# FLYFISHING CLASS



## sparky00045 (Apr 1, 2008)

This a great flyfisng class, you anyone in davis county is looking try this out.

http://www.wildtrouts.com/fly_fishing_school.html


----------



## HighNDry (Dec 26, 2007)

That is an excellent class. very good instructors and they DO know their stuff. I hate when they hit the water though.


----------



## flyguy7 (Sep 16, 2007)

I hope this isn't the one who takes a group of like 20 people to the Hams Fork every year..... I don't know who it is but whoever takes that big of a group to a 1 1/2 mile stretch of river is pretty lame. If not, then great.


----------



## wyogoob (Sep 7, 2007)

flyguy7 said:


> I hope this isn't the one who takes a group of like 20 people to the Hams Fork every year..... I don't know who it is but whoever takes that big of a group to a 1 1/2 mile stretch of river is pretty lame. If not, then great.

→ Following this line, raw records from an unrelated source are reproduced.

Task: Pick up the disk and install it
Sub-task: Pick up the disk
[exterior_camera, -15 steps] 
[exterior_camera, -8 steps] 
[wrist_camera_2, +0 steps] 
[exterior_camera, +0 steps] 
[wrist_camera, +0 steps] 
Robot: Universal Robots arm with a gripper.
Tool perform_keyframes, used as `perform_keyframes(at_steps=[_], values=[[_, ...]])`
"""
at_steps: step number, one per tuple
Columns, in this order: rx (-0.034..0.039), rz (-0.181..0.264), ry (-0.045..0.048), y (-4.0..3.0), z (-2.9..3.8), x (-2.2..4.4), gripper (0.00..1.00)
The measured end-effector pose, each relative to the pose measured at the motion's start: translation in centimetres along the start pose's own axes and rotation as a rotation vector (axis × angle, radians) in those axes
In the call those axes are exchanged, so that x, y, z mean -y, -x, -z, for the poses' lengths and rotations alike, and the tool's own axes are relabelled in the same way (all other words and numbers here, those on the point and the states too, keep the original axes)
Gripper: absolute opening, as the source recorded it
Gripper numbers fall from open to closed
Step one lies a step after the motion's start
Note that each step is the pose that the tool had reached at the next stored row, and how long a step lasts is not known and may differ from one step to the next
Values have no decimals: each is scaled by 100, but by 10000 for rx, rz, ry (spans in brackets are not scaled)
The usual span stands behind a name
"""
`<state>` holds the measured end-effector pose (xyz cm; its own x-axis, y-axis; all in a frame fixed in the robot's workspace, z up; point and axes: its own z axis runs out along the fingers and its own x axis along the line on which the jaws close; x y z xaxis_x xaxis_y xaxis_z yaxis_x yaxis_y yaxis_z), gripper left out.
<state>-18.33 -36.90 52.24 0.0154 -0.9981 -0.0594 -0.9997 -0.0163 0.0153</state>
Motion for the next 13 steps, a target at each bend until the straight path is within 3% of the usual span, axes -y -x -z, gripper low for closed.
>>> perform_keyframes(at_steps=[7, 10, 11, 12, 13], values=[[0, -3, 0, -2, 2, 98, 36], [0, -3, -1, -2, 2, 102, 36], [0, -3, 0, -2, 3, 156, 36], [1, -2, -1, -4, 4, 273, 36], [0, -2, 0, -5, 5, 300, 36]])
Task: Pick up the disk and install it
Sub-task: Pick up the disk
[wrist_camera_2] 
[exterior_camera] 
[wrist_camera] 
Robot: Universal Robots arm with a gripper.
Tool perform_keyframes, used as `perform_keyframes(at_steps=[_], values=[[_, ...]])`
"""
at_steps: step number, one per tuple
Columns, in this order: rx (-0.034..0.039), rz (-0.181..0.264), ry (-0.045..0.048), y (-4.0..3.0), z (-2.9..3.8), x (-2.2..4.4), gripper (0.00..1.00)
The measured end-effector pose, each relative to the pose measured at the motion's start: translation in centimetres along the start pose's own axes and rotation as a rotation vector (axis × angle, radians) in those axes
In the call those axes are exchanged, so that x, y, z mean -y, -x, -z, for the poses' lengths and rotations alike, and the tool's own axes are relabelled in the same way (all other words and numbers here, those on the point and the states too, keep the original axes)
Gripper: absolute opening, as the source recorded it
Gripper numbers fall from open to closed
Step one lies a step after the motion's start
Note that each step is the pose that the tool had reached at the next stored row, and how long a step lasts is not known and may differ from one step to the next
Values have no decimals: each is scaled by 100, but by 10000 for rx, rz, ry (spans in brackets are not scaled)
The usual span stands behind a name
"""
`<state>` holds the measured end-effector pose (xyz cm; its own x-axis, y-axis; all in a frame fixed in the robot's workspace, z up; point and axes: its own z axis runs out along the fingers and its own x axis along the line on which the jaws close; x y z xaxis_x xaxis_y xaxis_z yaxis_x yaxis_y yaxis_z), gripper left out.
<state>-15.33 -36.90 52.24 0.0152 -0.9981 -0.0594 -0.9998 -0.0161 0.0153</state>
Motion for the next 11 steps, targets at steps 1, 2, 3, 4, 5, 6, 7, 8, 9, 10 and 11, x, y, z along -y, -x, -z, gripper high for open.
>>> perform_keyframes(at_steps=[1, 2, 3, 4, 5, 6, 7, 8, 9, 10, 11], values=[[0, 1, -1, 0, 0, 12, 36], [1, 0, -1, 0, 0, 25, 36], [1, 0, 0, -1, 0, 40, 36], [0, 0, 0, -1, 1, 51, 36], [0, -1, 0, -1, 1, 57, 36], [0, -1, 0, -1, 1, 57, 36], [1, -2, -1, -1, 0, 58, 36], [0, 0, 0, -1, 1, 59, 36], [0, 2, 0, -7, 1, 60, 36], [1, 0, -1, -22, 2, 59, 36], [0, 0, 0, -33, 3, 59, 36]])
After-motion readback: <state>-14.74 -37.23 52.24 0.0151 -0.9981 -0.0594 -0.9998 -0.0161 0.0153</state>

I hear ya, man those fish are getting hit hard.


----------



## HighNDry (Dec 26, 2007)

He used to take them to the lower Provo and Weber. I think he runs the fly shop in Kaysville called Mickey Finn on main street, teaches at Davis High, and is a regular guest on the Saturday morning outdoors talk show on KSL. He has taught a lot of people to fly fish. Very good classes.


----------



## utahtu (Apr 2, 2008)

I tried to get Garyfish enrolled in the classes. But he said he knew it all.


----------